[SOLVED] sort large data in large file

smithy2010 · 01-09-2013, 08:44 AM

Hi there,

I have a document (700MB) that contains about 2-3 million lines of data,

Data format is like this:

xxx.yyy.zzz.aaa (IP address) date/time url link some numbers more numbers TCP_xxx:yyy

The ip address are in internal IP range and each IP address may be repeated several hundreds of times.
My aim is to sort IP addresses in some order (run sed command maybe) so that same IP address are grouped one below other etc….I want to sort report by IP address not by name and I don’t want to delete duplicates.
I had a go by using sed command but I got stuck.
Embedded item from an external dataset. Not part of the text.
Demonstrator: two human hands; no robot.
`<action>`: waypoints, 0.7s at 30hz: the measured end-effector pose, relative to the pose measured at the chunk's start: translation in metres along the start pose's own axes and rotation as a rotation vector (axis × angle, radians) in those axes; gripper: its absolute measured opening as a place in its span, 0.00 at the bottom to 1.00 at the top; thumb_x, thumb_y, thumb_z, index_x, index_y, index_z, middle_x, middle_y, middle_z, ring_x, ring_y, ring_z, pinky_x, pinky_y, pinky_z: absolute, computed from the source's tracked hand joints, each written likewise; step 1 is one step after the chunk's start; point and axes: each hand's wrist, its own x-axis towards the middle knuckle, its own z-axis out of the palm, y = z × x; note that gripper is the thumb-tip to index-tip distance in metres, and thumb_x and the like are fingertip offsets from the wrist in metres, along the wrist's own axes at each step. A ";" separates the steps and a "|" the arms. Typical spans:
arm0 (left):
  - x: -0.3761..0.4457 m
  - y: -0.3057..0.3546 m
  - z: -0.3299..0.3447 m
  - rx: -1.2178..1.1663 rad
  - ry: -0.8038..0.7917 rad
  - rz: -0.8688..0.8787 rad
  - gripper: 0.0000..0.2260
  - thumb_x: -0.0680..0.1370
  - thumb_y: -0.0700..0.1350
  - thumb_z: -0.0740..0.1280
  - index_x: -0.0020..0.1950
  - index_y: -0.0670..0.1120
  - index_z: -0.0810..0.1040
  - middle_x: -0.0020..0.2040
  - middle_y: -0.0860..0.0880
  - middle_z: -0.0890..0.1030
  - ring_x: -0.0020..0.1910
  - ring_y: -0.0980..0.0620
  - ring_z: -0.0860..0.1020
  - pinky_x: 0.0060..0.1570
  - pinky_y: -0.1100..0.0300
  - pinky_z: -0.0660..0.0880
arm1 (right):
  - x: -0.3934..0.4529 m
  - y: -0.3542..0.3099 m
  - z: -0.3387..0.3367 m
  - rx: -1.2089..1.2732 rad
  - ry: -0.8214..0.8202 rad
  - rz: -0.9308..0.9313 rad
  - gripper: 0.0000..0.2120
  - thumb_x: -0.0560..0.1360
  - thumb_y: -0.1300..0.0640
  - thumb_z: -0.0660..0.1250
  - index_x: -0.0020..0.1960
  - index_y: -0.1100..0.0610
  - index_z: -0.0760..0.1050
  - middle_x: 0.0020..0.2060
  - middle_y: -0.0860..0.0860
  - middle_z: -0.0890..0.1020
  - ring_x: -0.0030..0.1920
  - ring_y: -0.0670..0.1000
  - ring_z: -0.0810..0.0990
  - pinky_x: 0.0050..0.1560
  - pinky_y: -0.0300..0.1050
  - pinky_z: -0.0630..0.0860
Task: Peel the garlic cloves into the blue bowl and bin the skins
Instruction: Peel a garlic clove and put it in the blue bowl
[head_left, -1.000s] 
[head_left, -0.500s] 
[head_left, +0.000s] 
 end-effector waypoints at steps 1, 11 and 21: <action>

I run split command and broken down file to 20MB size, but still not joy, I just multiplied my problem.

Can someone advice on how to the archive above please.

Thank you in advance

Denis

schneidz · 01-09-2013, 08:45 AM

i think the sort command would be adequate.
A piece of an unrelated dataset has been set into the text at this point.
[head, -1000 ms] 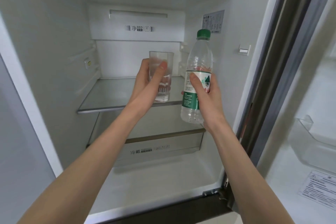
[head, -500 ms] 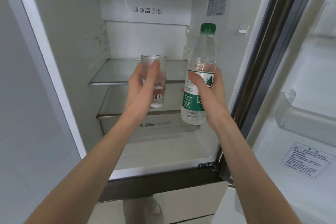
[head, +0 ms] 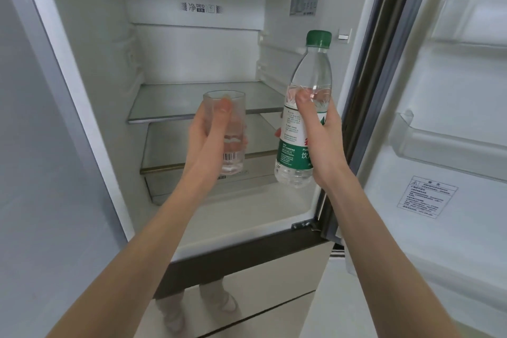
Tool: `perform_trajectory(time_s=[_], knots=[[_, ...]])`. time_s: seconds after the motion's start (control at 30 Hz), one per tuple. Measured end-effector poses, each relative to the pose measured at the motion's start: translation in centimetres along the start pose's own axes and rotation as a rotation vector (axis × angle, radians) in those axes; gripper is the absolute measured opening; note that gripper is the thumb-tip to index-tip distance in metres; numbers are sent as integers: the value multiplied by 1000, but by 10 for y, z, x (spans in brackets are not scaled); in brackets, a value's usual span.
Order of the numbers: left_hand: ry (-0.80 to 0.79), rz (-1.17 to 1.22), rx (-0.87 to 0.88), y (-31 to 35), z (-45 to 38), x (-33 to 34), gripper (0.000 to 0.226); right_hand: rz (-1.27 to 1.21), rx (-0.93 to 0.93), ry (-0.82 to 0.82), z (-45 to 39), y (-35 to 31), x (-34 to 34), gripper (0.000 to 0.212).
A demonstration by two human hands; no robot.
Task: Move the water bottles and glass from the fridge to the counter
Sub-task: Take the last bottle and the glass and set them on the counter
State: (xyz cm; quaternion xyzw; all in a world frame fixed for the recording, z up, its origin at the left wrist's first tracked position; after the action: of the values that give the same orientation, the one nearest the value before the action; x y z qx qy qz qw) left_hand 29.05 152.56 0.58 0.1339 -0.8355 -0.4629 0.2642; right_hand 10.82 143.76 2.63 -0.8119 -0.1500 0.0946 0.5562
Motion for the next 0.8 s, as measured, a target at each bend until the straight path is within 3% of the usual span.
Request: perform_trajectory(time_s=[0.1,0.27,0.4,0.53,0.63,0.8], knots=[[-50,-15,3,4,3,-4,82,11,-1,27,13,-6,-1,75],[-109,-10,-49,3,17,2,71,79,-18,134,44,-9,-13,50],[-198,13,-54,5,39,20,95,127,15,245,77,-10,-35,49],[-275,105,-171,-12,60,45,71,181,54,376,113,-14,-67,54],[-382,112,-256,-27,81,72,74,189,56,469,140,-24,-91,67],[-536,223,-267,-30,117,119,86,238,40,615,187,-46,-133,27]])
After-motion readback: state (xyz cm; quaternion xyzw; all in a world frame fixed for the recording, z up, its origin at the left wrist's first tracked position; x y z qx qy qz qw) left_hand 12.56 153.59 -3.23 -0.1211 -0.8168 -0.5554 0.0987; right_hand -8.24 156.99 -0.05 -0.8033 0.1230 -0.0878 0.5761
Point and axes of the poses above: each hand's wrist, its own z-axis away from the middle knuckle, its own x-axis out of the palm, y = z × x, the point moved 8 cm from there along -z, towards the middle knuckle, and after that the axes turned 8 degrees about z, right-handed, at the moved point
theNbomr · 01-09-2013, 09:25 AM

Yes, sort sounds like all you need. Use the '-n' option to make it use numeric, rather than alphabetic order. It could take a while.
--- rod.

shivaa · 01-09-2013, 12:37 PM

Well, first thing is that there's no poing of sorting IP addresses, as they're simple numbers (and not any index like 1, 2, 3...), so no meaning of sorting like lower to hight or higher to lower. But in your case, I guess you want to sort (infact, extract) only unique IP addresses.
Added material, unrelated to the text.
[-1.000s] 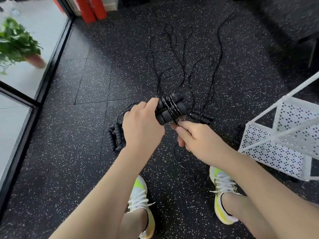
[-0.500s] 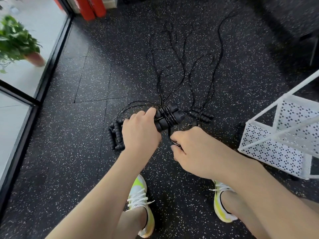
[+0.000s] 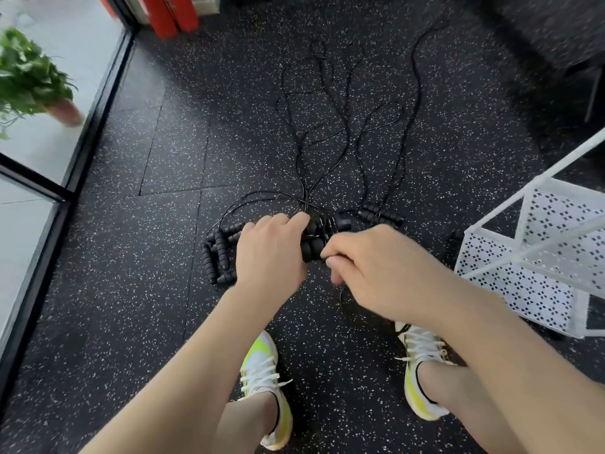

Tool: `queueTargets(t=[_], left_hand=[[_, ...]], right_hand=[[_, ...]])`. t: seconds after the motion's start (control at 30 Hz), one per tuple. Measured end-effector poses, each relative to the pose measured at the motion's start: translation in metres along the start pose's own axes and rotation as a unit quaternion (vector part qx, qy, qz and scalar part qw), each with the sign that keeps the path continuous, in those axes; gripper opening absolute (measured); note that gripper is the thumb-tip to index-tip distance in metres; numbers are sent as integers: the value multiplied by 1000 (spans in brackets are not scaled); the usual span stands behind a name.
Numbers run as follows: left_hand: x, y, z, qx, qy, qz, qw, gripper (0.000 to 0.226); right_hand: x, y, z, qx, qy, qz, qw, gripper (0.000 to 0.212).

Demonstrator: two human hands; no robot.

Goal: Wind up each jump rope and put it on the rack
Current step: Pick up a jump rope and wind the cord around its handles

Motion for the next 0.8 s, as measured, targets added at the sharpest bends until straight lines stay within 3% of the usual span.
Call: queueTargets(t=[0.17,0.3,0.43,0.57,0.67,0.8], left_hand=[[-4,28,8,-23,-2,105,994,35],[-10,48,8,-49,33,181,982,39],[-11,52,-2,-85,59,211,972,35],[-12,53,-12,-112,77,219,966,32],[-12,50,-21,-151,105,204,961,44],[-12,36,-35,-242,145,127,951,47]], right_hand=[[8,27,-29,65,63,30,995,7],[12,48,-33,154,53,63,985,24],[12,55,-37,208,49,66,975,14],[17,63,-37,259,26,58,964,5],[21,69,-34,324,5,43,945,6],[25,63,-22,462,-7,41,886,11]])
Point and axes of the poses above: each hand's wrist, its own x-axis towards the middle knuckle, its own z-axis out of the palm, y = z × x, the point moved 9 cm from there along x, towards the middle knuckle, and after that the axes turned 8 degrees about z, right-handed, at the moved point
A simple uniq command will not help, but use of sort -u will be helpful. So, you can try with:-

Code:

awk '!_[$1]++' /path/to/file

Or,

Code:

sort -t" " -k1 -u /path/to/file

On the other hand, if you just want to group similar range of IP addresses, then you can use simple sort cmd, like this (but it will output the whole file, so use more filter to see output in page by page manner):

Code:

sort -t" " -k1 /path/to/file | more

alieblice · 01-09-2013, 01:06 PM

for speeding the process you can put your file in your ram . using this tutorial :
http://www.thegeekstuff.com/2008/11/...mpfs-on-linux/

shivaa · 01-09-2013, 01:15 PM

Quote:

Originally Posted by alieblice

for speeding the process you can put your file in your ram . using this tutorial :
http://www.thegeekstuff.com/2008/11/...mpfs-on-linux/

@alieblice: Where's the process in this link?

I have been doing sort/uniq operations on very large text files (even more than 2GB) and there's no problem with above mentioned commands with large files. Suggesting such incomplete link will just make things complicated and lead to confusion to OP.

alieblice · 01-09-2013, 01:46 PM

i didn't said theres process in that link .
""""
for speeding the process you can put your file in your ram . using this tutorial
""""
and he split hes file to smaller files so i taught he may have speed problems.
doing this for me make some times on big files.

smithy2010 · 02-03-2013, 09:01 AM

Hi all,

thank you for your suggestions. Once I successfully complete this task, I'll update this post with my solution.

Cheers

Denis